Unscrupulous directors, with the connivance of a handful of rogue insolvency accountants, simply sold their businesses back to themselves for a fraction of their worth. This practice is less common today but still survives.
The Enterprise Act 2003 allowed directors to appoint an administrator to help resolve the company's problems. With the temporary benefit of legal protection from creditors' claims, it is the administrators' primary duty to seek to save the business itself. This entails much more than looking for new lenders prepared to advance funds against assets.
A properly conducted process will also advocate a sustainable restructuring programme to address such areas as sales and marketing, new product development, manufacturing efficiency, general overheads, working capital management, and non-core asset disposals.
This is probably the best opportunity the organisation has to address structural weaknesses in both management and operations and is an absolutely critical phase.
It is only when a rigorous assessment concludes that these initiatives will not be enough to save the company, that the administrator should consider selling the core business. This should be done through a considered and transparent process designed to extract optimum value for all of the company's creditors. Depressingly, it is frequently the case that news of an administrator's appointment is almost immediately followed by news of a cut-price sale, often back to the original directors.
Such sales, commonly known as 'pre-packs' or 'accelerated M&A', are often justified on the basis that exposure of the business to the market would immediately erode value, or on the assumption that no-one, other than the directors, would wish to invest in the business.
Not surprisingly, ordinary creditors are increasingly concerned over the abuse of pre-packs, as this practice and all the evidence suggests that a quick business sale without any essential revision of the failing business model will simply delay the inevitable.
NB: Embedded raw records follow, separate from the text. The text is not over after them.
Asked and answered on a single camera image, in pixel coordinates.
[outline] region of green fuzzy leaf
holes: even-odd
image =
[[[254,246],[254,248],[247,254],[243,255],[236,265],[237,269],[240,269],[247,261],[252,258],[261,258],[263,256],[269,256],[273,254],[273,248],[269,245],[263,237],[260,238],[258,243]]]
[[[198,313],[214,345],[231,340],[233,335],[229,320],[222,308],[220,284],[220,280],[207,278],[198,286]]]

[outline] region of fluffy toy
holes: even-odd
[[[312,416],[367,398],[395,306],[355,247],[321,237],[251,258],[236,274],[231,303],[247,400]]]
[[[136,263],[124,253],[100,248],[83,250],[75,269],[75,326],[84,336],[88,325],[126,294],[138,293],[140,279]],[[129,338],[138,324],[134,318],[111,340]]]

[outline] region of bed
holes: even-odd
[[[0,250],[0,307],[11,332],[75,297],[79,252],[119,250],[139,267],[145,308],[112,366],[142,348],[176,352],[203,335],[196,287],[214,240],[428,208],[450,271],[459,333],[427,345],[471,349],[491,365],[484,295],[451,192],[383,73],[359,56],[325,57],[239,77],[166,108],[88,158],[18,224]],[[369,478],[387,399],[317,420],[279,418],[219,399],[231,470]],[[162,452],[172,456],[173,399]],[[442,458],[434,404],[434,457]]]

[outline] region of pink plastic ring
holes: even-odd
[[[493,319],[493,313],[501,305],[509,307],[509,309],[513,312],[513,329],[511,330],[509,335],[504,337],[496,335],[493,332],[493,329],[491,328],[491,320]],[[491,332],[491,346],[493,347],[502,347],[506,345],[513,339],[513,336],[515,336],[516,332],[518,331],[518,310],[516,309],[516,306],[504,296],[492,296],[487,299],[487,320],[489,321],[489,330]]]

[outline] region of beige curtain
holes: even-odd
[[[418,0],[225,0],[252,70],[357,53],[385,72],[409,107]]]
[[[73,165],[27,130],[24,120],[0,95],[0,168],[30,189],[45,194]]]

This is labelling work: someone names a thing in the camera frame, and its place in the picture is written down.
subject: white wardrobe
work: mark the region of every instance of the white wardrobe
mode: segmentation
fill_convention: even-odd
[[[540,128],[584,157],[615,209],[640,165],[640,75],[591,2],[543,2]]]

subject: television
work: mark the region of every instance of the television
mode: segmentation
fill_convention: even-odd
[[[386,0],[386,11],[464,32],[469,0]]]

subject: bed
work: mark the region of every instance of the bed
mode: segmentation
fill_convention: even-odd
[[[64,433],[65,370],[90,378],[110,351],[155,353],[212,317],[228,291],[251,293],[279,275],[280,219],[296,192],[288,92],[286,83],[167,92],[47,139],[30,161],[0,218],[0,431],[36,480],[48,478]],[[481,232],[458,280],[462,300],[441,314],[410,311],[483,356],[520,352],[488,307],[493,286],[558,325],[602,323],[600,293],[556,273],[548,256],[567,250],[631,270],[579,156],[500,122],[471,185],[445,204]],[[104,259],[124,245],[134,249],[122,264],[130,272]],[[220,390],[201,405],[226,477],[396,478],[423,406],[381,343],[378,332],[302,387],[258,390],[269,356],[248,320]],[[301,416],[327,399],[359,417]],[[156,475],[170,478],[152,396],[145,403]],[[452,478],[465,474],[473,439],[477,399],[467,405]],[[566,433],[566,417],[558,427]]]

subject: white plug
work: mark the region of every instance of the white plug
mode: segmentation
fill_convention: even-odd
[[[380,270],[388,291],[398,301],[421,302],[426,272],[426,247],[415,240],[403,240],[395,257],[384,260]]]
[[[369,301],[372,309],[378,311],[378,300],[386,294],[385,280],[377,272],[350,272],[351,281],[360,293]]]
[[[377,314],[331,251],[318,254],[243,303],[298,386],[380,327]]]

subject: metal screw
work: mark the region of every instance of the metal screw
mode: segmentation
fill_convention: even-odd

It's up to insolvency practitioners to be appropriately skilled and not be fooled into the easy option. They also need to ask questions such as why should existing management, who have failed repeatedly to deliver in the past, now be in a position to deliver after the sale? And could a pre-pack contribute to the inevitable downward spiral of this business?
Outside acquirers are often supportive of existing management, and frequently hire skilled manufacturing turnaround advisers to offset management weaknesses and give the business a new lease of life — this is where a multi-disciplinary accountancy specialist usually comes into play.
So, is the sale of a manufacturing business out of administration proceedings invariably bad news, and are there no circumstances that warrant a quick deal? Emphatically not. But the business should be widely and creatively marketed and the price negotiation fair and transparent. Most importantly, the appointed insolvency practitioner should be using his or her business skills and acumen to resolve the underlying business problems before accepting the first deal on the table.
So, next time you read triumphant headlines concerning the 'rescue' of a business from insolvency, ask yourself whether real value has been preserved or created, or whether a hurried and questionable deal has simply carved up the value between the participants at the cost of everyone else. Our manufacturing heritage needs to be protected, not exploited.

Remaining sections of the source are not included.